Ada kabar baik bagi ibu yang menderita berbagai reaksi alergi. Selama kehamilan, produksi hormon kortisol antiallergic meningkat, dan oleh karena itu wanita dalam posisi tersebut cenderung tidak menderita alergi, asma bronkial, demam, atau gejala penyakit yang dikhawatirkan mereka dalam bentuk ringan. Saat persalinan sudah lewat dan tingkat kortisol menjadi normal, alergi kembali. Statistik
menunjukkan bahwa hidung tersumbat dan pilek menyebabkan masalah bagi setiap calon ibu kedua. Jika Anda melihat bahwa tubuh bereaksi terhadap pembungaan tanaman, penampilan hewan, pelanggaran diet, maka ada alergi rhinitis.

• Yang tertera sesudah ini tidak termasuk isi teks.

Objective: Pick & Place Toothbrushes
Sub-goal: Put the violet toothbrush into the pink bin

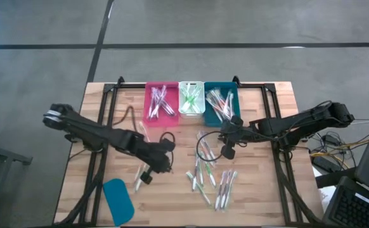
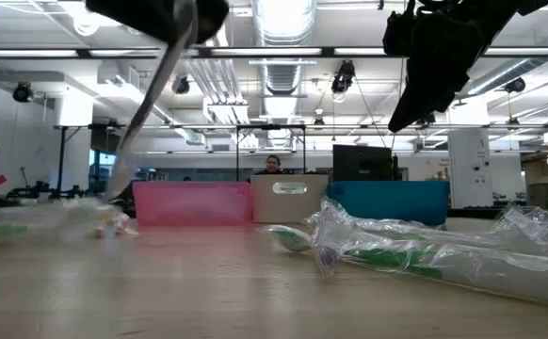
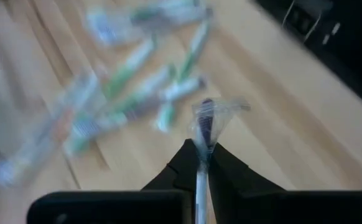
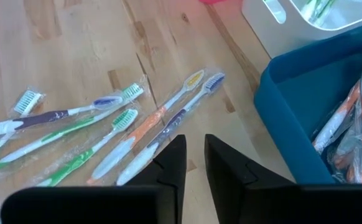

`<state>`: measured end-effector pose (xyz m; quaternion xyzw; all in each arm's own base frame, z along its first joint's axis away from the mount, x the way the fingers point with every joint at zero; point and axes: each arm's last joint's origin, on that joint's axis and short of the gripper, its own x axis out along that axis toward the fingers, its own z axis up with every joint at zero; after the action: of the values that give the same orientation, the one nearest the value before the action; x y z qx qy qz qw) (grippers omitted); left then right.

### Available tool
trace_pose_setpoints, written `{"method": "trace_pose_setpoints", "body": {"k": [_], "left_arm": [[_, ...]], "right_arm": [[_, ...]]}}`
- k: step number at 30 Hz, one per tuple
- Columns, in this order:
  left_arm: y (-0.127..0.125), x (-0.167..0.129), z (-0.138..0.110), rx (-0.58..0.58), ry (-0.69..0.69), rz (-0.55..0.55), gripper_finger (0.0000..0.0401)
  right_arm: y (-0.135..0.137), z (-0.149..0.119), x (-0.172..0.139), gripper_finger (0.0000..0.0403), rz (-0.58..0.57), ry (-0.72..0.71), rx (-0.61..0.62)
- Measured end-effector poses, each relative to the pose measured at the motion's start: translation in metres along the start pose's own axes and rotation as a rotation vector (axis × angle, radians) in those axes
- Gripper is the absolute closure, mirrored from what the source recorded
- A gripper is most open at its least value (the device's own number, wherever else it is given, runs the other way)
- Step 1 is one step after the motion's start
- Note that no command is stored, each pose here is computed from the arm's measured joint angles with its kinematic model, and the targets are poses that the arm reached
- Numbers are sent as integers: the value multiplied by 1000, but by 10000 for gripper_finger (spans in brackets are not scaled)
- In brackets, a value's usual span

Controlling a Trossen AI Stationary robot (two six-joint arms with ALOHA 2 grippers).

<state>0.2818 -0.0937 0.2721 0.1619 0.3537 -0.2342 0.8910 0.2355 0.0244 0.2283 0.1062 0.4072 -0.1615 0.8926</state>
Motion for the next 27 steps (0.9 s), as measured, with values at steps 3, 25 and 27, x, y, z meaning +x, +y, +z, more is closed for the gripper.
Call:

Asma bronkial muncul dan memburuk pada ibu hamil antara 24 dan 36 minggu. Saat ini, asma bronkial diobati dan bukan merupakan kontraindikasi untuk memiliki anak. Hal yang paling penting untuk mengendalikan kesehatan
Alergi selama kehamilan - pengobatan
daripada mengobati jika ada ketidaknyamanan alergi dan dibesarkan selama kehamilan? Tidak disarankan untuk diobati secara mandiri, tapi hanya di bawah pengawasan ahli alergi.
Tabletdari alergi saat hamil mengangkat atau mencalonkan dengan sangat hati-hati. Dokter menyarankan untuk mengambil Diazolinum. Ini adalah tablet yang bagus dan terbukti, tapi jangan terbawa suasana.
Tapi Tavegil, sebagai obat alergi selama kehamilan harus dihindari. Ada bukti data hewan tentang efek negatif pada janin.
Persiapan untuk alergi selama kehamilan sekarang sangat beragam. Suprastin
direkomendasikan untuk kesehatan ibu yang buruk, tapi hanya untuk resep dokter.
Pipolphen sebagai obat antiallergic tidak dianjurkan untuk wanita hamil.
Allertec ditunjuk secara ketat oleh dokter dan resepsi hanya terkendali.
Claritin bisa digunakan, tapi sangat hati-hati.
Fexadine juga ditentukan dalam kasus yang luar biasa.
Astemizole beracun bagi wanita hamil dan tidak dianjurkan untuk diadopsi.
Dimedrol harus dihindari, menghadirkan bahaya pada rahim - bisa menyebabkan reduksi.
Terfenadine tidak diresepkan untuk wanita hamil, hal itu berdampak buruk pada berat bayi yang baru lahir.